> _Task details_: Which lines below contain the word "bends"? Copy each one.

> _Data_:

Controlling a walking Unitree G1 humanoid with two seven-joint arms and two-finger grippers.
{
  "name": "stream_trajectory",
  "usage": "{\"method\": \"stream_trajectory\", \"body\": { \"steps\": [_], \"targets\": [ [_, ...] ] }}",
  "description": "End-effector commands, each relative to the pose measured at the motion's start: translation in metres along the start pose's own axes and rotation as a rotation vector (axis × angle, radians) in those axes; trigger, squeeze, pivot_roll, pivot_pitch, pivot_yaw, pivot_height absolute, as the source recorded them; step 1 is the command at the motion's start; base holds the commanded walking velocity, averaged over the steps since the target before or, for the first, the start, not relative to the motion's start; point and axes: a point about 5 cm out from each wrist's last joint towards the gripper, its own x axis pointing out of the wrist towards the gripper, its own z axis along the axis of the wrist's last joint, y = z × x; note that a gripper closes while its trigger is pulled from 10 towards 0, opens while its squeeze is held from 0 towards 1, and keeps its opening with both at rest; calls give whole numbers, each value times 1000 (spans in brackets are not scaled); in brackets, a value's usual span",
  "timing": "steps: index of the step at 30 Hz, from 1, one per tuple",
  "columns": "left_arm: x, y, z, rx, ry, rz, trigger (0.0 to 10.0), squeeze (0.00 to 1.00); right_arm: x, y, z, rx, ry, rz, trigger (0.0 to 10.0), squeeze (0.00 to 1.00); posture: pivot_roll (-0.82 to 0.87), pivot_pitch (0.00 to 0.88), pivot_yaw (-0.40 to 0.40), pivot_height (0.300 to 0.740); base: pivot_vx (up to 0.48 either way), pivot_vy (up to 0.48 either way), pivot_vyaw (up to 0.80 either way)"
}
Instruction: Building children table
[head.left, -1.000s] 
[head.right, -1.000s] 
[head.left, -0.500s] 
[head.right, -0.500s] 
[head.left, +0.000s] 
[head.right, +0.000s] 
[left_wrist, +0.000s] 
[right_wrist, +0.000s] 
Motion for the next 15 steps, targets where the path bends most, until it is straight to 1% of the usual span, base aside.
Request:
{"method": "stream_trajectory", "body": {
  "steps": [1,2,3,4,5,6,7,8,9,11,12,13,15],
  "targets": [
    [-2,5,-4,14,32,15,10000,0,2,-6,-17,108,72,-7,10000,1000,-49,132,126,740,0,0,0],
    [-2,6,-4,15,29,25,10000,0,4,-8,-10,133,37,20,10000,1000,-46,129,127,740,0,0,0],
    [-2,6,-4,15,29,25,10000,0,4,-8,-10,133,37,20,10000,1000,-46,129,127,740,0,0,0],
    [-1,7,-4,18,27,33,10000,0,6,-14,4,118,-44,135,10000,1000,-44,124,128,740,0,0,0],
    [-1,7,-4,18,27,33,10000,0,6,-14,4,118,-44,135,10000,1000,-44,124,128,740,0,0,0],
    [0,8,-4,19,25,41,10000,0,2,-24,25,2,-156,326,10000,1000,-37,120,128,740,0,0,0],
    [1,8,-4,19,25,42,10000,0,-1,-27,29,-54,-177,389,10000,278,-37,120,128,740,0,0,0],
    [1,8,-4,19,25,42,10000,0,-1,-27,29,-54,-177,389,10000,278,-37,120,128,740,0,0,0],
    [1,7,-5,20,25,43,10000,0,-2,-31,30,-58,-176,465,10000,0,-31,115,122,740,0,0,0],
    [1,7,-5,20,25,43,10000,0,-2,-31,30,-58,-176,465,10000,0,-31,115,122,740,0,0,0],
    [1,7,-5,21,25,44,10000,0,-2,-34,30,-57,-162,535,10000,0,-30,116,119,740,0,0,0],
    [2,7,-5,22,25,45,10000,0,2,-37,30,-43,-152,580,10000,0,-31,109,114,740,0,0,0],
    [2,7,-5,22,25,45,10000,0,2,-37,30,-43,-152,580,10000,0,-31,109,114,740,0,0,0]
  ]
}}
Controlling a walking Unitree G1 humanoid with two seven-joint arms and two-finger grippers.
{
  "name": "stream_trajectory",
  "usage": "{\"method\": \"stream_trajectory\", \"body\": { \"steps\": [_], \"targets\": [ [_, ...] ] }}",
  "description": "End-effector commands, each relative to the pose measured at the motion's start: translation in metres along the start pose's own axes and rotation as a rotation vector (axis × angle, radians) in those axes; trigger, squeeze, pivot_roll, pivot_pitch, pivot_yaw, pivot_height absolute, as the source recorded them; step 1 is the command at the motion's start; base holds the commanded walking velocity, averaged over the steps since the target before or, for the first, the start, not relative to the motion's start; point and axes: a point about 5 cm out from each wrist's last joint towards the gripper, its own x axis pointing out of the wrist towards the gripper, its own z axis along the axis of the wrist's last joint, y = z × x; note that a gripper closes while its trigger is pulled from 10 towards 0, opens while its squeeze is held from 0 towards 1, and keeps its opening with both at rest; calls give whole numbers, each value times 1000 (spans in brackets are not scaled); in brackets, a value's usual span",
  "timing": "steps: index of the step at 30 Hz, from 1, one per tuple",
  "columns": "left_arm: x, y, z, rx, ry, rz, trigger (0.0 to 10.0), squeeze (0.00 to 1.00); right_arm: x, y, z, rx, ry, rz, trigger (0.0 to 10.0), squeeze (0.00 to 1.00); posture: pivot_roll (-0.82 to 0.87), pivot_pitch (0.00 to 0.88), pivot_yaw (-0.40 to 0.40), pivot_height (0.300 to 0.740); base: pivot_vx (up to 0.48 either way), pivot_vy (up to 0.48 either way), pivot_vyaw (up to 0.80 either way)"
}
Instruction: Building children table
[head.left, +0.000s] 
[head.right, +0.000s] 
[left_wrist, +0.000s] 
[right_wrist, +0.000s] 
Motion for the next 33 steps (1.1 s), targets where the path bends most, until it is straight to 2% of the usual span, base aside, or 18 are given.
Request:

> _Your response_:
Motion for the next 15 steps, targets where the path bends most, until it is straight to 1% of the usual span, base aside.
Motion for the next 33 steps (1.1 s), targets where the path bends most, until it is straight to 2% of the usual span, base aside, or 18 are given.

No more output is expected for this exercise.